### Problem statement
The full set of lines below has to be duplicated exactly, with no picture kept.

### Recorded data

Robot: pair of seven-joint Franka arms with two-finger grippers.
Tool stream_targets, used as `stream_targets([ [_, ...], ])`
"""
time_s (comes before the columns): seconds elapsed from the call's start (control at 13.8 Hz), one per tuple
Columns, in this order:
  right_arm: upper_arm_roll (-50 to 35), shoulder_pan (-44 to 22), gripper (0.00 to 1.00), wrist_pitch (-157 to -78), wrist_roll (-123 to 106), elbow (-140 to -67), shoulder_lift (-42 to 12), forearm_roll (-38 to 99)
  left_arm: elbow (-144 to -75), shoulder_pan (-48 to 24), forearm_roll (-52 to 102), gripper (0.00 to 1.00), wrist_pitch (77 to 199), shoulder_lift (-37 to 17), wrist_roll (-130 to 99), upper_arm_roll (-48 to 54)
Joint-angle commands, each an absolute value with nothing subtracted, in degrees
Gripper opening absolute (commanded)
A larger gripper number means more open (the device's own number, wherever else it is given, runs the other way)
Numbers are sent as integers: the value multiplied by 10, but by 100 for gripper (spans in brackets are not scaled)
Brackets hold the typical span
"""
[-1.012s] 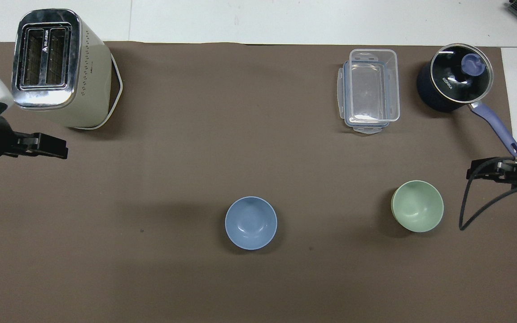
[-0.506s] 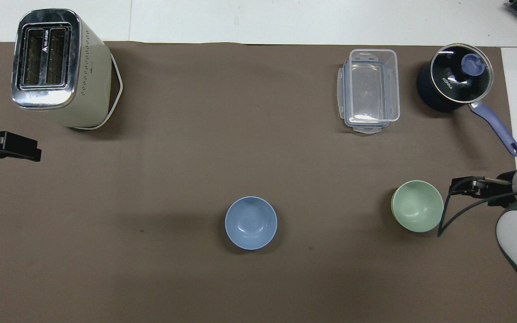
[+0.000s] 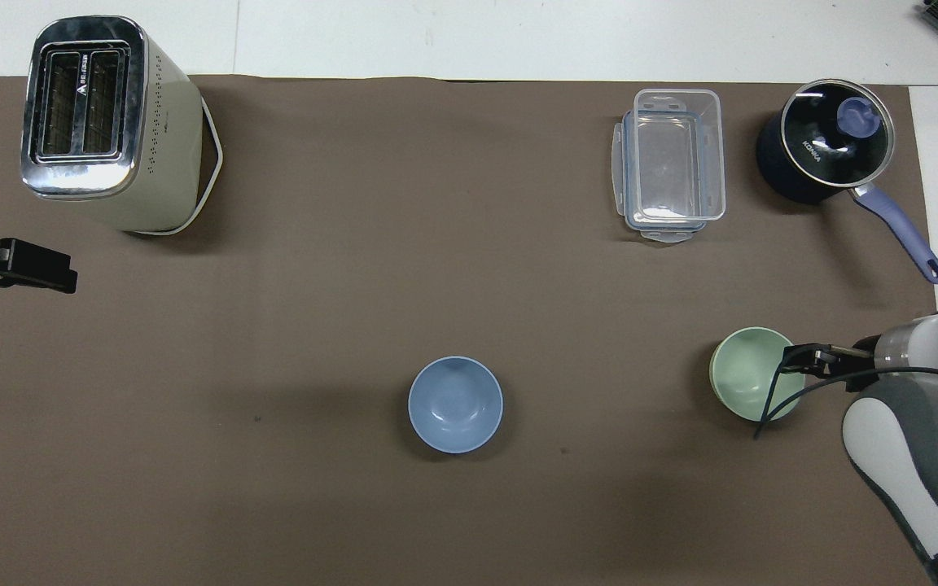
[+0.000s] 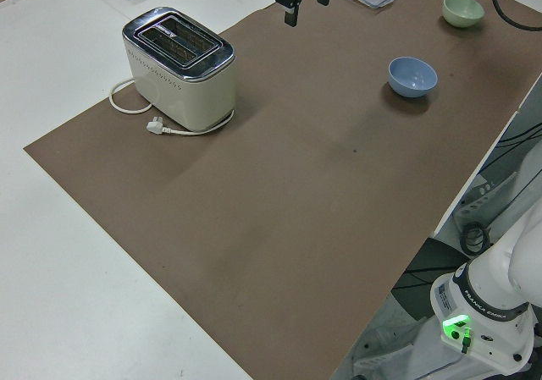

### Task result
Robot: pair of seven-joint Franka arms with two-finger grippers.
Tool stream_targets, used as `stream_targets([ [_, ...], ])`
"""
time_s (comes before the columns): seconds elapsed from the call's start (control at 13.8 Hz), one per tuple
Columns, in this order:
  right_arm: upper_arm_roll (-50 to 35), shoulder_pan (-44 to 22), gripper (0.00 to 1.00), wrist_pitch (-157 to -78), wrist_roll (-123 to 106), elbow (-140 to -67), shoulder_lift (-42 to 12), forearm_roll (-38 to 99)
  left_arm: elbow (-144 to -75), shoulder_pan (-48 to 24), forearm_roll (-52 to 102), gripper (0.00 to 1.00), wrist_pitch (77 to 199), shoulder_lift (-37 to 17), wrist_roll (-130 to 99), upper_arm_roll (-48 to 54)
Joint-angle commands, each an absolute value with nothing subtracted, in degrees
Gripper opening absolute (commanded)
A larger gripper number means more open (the device's own number, wherever else it is given, runs the other way)
Numbers are sent as integers: the value multiplied by 10, but by 100 for gripper (spans in brackets are not scaled)
Brackets hold the typical span
"""
[-1.012s] 
[-0.506s] 
[+0.000s] 
[+0.000s] 

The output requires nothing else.